__What needs to be done__: For the listing that follows, give again exactly the lines from the one with "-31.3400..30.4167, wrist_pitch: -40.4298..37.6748" to the one with "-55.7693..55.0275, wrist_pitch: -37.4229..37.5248", including both.

::: Input data :::

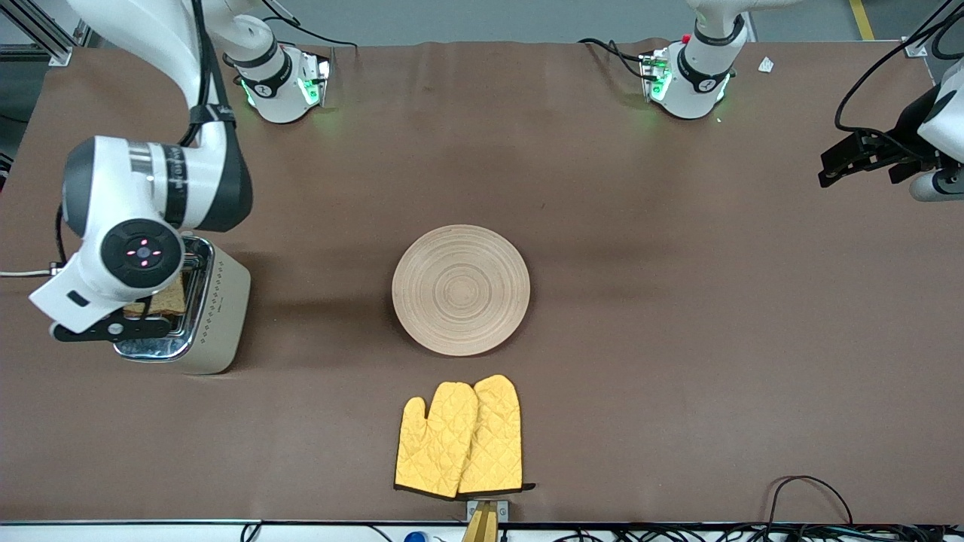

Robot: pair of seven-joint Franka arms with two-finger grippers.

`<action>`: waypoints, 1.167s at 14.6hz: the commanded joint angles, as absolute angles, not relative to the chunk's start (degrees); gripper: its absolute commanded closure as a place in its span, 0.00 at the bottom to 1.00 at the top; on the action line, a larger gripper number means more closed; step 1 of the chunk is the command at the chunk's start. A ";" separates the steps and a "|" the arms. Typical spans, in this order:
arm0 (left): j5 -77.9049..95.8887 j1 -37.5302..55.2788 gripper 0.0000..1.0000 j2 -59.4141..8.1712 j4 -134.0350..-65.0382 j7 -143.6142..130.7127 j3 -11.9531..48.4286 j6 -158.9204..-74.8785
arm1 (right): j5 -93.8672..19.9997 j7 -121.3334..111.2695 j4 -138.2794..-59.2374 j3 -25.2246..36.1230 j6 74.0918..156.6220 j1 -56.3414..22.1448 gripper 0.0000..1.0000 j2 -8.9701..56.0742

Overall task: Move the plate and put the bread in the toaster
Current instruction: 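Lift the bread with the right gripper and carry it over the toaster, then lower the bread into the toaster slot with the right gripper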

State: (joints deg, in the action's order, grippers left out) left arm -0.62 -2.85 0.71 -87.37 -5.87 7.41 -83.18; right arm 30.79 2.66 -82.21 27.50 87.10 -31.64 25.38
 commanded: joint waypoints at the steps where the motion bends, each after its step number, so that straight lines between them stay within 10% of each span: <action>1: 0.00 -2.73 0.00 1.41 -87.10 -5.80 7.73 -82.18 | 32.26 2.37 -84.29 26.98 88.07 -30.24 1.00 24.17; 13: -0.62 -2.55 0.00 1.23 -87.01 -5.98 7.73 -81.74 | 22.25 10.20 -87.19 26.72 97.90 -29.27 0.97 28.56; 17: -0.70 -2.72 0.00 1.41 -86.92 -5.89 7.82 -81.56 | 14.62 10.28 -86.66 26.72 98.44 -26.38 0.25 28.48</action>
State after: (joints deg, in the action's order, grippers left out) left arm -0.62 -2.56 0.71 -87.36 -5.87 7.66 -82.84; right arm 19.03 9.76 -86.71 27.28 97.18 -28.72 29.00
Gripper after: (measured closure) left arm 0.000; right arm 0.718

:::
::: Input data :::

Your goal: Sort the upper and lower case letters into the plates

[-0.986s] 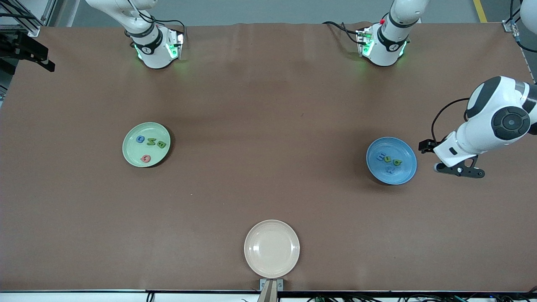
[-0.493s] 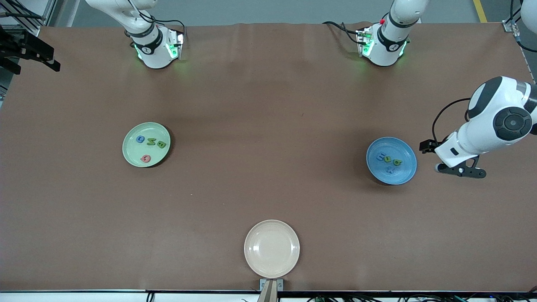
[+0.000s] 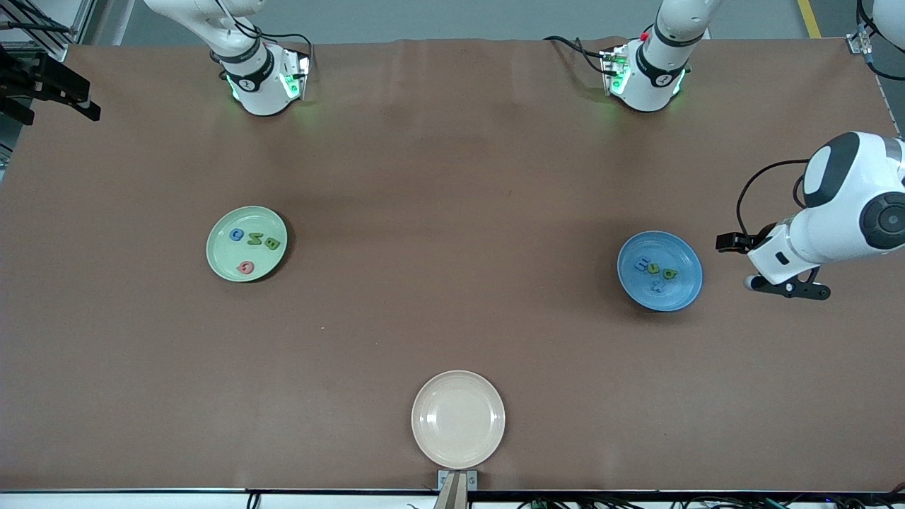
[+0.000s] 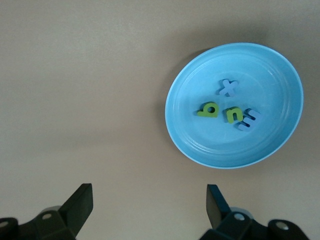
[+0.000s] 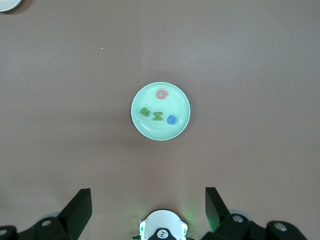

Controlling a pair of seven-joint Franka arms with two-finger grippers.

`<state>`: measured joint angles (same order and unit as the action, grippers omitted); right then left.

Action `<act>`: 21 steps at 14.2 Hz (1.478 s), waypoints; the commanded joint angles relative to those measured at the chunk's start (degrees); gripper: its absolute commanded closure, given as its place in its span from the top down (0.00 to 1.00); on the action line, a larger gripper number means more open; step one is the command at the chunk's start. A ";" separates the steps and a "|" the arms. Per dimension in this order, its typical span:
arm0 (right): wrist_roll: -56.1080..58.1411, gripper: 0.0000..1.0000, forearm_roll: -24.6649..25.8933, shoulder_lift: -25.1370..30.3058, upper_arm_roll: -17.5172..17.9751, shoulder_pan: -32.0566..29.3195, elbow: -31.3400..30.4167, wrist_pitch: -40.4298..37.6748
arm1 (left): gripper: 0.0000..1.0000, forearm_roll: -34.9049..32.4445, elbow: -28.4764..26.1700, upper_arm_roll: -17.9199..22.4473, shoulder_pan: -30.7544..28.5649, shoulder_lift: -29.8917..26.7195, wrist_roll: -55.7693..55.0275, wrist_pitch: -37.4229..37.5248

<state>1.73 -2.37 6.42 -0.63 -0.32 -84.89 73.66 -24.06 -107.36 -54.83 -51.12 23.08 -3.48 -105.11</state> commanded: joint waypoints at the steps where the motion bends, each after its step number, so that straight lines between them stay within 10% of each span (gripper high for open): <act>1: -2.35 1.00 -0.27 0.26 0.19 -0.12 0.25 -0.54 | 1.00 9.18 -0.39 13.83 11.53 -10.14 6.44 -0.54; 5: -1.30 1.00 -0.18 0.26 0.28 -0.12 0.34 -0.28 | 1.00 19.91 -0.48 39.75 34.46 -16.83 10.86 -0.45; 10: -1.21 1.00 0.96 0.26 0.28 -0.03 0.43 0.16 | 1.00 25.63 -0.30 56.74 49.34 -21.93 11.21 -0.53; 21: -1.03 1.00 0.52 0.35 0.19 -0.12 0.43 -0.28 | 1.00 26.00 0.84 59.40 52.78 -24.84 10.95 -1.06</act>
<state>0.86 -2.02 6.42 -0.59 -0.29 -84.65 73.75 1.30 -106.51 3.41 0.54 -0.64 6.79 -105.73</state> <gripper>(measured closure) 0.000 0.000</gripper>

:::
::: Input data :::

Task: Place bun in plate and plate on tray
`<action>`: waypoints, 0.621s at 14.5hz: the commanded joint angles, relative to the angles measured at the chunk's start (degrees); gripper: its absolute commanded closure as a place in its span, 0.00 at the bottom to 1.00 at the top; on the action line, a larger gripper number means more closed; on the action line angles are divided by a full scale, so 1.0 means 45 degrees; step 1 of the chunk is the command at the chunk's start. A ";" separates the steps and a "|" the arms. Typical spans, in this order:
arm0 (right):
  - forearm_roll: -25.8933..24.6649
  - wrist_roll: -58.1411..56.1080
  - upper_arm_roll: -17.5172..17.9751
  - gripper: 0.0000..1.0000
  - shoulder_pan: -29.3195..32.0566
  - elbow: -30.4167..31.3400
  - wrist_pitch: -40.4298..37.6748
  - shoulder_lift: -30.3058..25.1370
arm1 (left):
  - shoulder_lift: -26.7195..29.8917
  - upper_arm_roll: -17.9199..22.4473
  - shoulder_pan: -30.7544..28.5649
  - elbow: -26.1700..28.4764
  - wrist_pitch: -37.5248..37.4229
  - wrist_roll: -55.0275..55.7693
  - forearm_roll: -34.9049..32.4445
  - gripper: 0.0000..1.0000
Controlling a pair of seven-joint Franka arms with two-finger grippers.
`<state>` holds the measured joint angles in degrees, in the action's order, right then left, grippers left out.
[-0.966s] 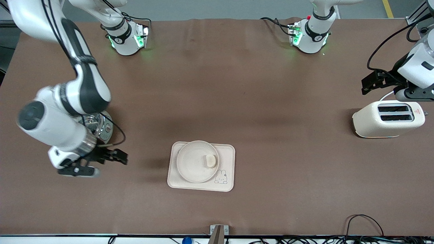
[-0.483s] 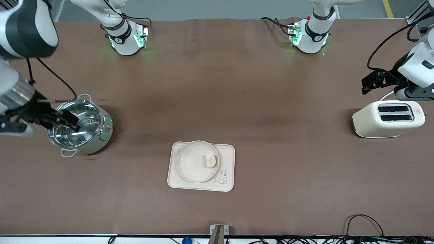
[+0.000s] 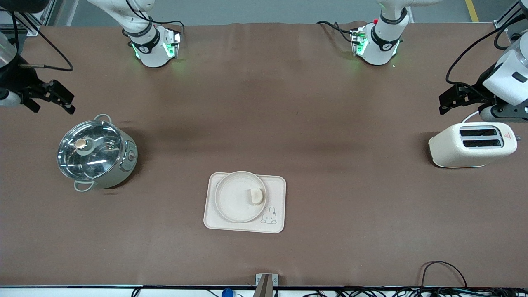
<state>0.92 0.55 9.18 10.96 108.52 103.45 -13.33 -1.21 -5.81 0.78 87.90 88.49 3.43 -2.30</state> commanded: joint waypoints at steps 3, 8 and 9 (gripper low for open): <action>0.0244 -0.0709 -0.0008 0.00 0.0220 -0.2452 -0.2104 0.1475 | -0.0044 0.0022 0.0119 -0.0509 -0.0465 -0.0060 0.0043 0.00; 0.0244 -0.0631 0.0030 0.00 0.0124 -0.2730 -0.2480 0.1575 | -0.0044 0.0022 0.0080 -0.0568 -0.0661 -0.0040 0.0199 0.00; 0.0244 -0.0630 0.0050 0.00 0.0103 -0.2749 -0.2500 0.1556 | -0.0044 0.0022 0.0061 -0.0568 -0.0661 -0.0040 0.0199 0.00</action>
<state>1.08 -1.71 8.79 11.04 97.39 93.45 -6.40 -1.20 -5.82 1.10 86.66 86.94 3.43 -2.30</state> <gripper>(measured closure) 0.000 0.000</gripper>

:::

__Solution to the exercise__:
arm0 (right): wrist_roll: -56.1080..58.1411, gripper: 0.0000..1.0000, forearm_roll: -24.6649..25.8933, shoulder_lift: -25.1370..30.3058, upper_arm_roll: -17.5172..17.9751, shoulder_pan: -32.0566..29.3195, elbow: -31.3400..30.4167, wrist_pitch: -40.4298..37.6748
arm1 (left): gripper: 0.0000..1.0000, forearm_roll: -34.9049..32.4445, elbow: -28.4764..26.1700, upper_arm_roll: -17.9199..22.4473, shoulder_pan: -30.7544..28.5649, shoulder_lift: -29.8917..26.7195, wrist_roll: -55.7693..55.0275, wrist_pitch: -37.4229..37.5248

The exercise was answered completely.